Edgar Fruitier sort de prison

Le comédien avait commencé en septembre à purger sa peine de six mois de prison pour attentat à la pudeur d’un adolescent.
Jacques Grenier Archives Le Devoir Le comédien avait commencé en septembre à purger sa peine de six mois de prison pour attentat à la pudeur d’un adolescent.

Le comédien Edgar Fruitier a obtenu une libération anticipée en raison de son état physique et mental. La nouvelle a été rapportée lundi en fin d’après-midi par Radio-Canada.

Contacté par Le Devoir, l’avocat de M. Fruitier, Me Gaétan Bourassa, a indiqué que « la Commission des libérations conditionnelles du Québec a octroyé la libération de [son client] à compter du 13 octobre dernier ». L’état de santé « fort précaire » de l’acteur est, selon lui, « un des facteurs considérés par les commissaires ».

L’ex-animateur avait commencé en septembre à purger sa peine de six mois de prison pour attentat à la pudeur d’un adolescent. Âgé de 92 ans, M. Fruitier « aura donc passé au total 28 jours de détention, si on additionne le temps purgé récemment et celui entre la peine prononcée et sa remise en liberté par la Cour d’appel en septembre 2021, soit environ un sixième de la peine, ce qui le rendait admissible à une libération conditionnelle, comme tout autre citoyen », a ajouté Me Bourassa par courriel.

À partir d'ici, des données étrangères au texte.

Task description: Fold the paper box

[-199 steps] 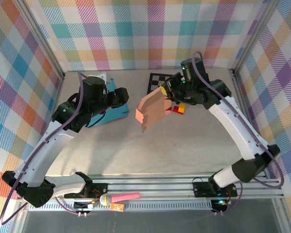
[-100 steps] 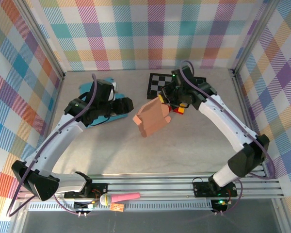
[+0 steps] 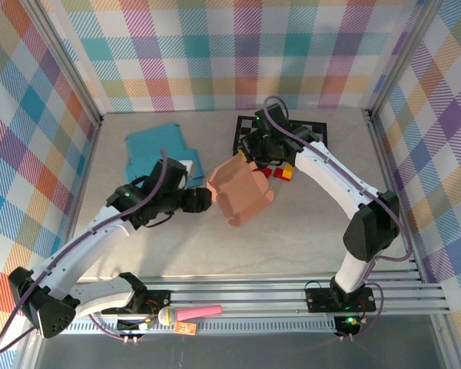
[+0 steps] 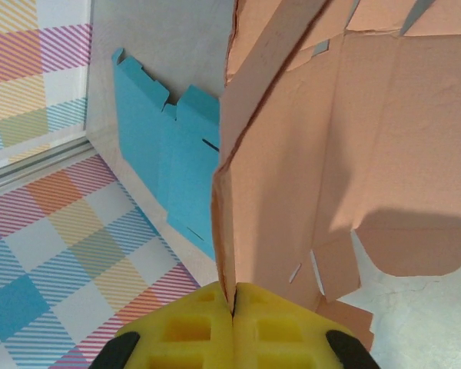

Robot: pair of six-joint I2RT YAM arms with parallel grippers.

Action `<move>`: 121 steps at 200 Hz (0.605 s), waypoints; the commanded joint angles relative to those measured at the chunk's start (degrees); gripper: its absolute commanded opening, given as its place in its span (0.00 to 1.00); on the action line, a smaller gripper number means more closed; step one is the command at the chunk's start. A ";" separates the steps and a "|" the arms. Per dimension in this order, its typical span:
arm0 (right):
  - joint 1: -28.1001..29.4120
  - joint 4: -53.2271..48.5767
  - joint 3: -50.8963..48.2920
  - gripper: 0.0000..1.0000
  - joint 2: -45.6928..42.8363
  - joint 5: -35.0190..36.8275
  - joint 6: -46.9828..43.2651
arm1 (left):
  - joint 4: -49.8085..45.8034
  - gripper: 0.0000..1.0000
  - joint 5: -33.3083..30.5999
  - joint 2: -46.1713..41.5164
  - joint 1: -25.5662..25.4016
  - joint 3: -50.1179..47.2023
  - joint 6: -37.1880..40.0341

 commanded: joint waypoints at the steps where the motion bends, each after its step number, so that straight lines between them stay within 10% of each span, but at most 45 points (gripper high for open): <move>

Rappelons que si la Cour avait refusé d’alléger la peine de six mois de prison malgré l’âge avancé du détenu et son état de santé qui se détériore, les juges avaient recommandé aux autorités carcérales de surveiller son état de santé.

Celles-ci peuvent octroyer une liberté conditionnelle à un détenu si elles jugent que sa santé physique ou mentale peut être gravement compromise si la détention se poursuit.

M. Fruitier a été reconnu coupable en juillet 2020 d’avoir commis des attouchements sexuels dans les années 1970 sur son jeune voisin, un adolescent qui avait 15 et 17 ans à l’époque des gestes reprochés.

Au moment où ces lignes étaient écrites, le bureau du Québec de la Commission des libérations conditionnelles du Canada n’avait pas répondu aux demandes de commentaire faites par Le Devoir.